There's a recent CRS report out that concludes that even when tax cuts are targeted to incentivize savings, the net result is to reduce national savings. The report, Savings Incentives: What May Work, What May Not, finds that:
Most of the government incentives to save come through the tax system. For FY2006, these tax incentives are estimated to cost the U.S. Treasury $125.6 billion in forgone tax revenues — almost 40% of the estimated FY2006 budget deficit. The tax incentives primarily benefit higher-income families because they (1) are more likely to save, and (2) face higher marginal tax rates and thus benefit more from sheltering income from taxation. The tax incentives, however, appear to be relatively ineffective in inducing new saving — many of the families benefitting from the tax incentives likely shifted funds from other saving accounts into the tax-preferred accounts. Consequently, public saving is lower because of the forgone tax revenues due to the tax incentives while personal saving may be only slightly increased at best. In designing pro-saving policies, it is important to consider the aggregate effects of the policies on all components of national savings, both public and private.
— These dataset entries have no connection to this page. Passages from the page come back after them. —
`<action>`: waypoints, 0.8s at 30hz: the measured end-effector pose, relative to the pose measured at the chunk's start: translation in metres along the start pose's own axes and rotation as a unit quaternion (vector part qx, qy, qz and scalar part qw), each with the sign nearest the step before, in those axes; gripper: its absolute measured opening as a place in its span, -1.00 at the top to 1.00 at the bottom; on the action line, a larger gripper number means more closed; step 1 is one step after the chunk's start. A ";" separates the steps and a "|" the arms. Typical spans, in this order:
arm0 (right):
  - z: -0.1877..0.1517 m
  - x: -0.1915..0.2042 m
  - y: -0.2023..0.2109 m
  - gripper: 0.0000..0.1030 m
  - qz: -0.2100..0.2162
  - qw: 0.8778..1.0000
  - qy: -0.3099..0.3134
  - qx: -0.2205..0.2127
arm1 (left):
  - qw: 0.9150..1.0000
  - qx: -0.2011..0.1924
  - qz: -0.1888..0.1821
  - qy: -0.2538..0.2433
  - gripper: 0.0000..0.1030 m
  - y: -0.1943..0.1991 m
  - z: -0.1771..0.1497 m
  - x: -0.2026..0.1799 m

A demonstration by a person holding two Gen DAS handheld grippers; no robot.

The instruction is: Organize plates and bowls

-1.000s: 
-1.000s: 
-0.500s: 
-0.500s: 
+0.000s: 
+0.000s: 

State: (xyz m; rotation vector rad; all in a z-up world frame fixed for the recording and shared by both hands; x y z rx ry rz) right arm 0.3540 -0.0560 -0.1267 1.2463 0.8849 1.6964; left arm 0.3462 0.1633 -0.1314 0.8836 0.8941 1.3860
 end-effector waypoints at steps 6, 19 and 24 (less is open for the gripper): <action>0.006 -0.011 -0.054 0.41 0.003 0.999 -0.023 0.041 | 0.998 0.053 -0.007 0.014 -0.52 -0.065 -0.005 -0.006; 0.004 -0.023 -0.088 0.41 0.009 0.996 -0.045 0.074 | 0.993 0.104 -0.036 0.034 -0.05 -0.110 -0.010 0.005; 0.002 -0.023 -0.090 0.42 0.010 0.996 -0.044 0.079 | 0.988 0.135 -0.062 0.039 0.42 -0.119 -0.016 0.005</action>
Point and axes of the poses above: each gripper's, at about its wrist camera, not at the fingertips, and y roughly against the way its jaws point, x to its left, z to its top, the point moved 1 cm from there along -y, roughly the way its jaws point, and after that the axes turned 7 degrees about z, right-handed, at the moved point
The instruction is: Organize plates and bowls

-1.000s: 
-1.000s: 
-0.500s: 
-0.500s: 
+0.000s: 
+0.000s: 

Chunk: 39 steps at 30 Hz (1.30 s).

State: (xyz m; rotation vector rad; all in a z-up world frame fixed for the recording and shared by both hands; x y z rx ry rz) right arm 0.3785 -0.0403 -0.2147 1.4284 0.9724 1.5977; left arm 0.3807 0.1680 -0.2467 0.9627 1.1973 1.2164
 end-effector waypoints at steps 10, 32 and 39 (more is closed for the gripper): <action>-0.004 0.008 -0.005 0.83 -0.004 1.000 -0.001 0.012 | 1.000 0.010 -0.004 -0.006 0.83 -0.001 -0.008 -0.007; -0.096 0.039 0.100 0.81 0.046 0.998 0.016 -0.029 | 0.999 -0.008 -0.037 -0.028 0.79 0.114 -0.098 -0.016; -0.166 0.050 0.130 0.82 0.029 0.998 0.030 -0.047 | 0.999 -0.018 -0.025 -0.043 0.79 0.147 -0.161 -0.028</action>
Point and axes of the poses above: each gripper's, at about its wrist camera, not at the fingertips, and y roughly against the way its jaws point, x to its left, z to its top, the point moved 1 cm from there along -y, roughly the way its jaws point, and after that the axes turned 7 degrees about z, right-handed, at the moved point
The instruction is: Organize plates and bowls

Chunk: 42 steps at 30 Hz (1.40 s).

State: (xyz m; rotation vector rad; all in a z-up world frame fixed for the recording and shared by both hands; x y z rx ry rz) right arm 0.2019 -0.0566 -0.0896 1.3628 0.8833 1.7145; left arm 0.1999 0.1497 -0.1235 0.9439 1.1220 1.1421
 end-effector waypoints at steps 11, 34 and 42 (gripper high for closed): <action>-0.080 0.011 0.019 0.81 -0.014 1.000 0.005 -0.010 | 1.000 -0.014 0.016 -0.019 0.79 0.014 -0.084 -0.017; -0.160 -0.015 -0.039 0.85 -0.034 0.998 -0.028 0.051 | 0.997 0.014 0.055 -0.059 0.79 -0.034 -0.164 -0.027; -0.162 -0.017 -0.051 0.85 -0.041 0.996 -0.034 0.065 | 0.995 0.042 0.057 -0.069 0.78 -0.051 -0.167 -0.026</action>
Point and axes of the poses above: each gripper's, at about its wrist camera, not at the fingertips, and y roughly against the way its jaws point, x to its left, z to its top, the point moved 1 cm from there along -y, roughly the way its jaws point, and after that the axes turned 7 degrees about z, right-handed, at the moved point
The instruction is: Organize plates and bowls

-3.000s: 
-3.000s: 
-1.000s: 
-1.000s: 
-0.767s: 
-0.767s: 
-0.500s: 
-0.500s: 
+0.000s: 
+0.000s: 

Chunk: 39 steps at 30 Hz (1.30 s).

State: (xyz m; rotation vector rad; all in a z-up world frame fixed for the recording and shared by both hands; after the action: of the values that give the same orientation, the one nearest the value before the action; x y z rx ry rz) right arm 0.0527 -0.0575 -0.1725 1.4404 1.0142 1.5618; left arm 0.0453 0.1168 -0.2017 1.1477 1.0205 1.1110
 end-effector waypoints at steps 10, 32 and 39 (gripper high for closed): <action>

The Bush Administration and the President's Advisory Panel on Federal Tax Reform have advocated expanding tax incentives as the primary policy to encourage saving. Personal saving has been shown to be fairly unresponsive to tax incentives, however, and they may substantially decrease public saving (that is, increase the budget deficit). The long-term net effect on national saving is likely negative.
(Emphasis added.)

Of course, all government incentives designed to encourage savings are not created equal. The types of savings that the Bush Administration favors are particularly pernicious:
Both the Bush Administration proposal and the President's Advisory Panel plan shift savings incentives from the front-loaded form to the back-loaded form. Most of the arguments regarding increasing private saving, however, apply to front-loaded savings plans. Back-loaded plans or Roth IRAs eliminate (1) the immediate reward to retirement saving (the tax deduction), and (2) the need to save for future tax liabilities. Consequently, shifting from front-loaded to back-loaded savings approaches may reduce personal savings. In addition, the long-term revenue loss from these proposals could be substantial thus leading to a large reduction in public saving. The result of these savings proposals could be a large reduction in national saving and a reduction in economic growth.
(Footnote omitted, emphasis supplied.)

The bottom line is that Bush Administration tax policies are making us, collectively, poorer. No amount of puffery by the Knave-In-Chief can change this reality.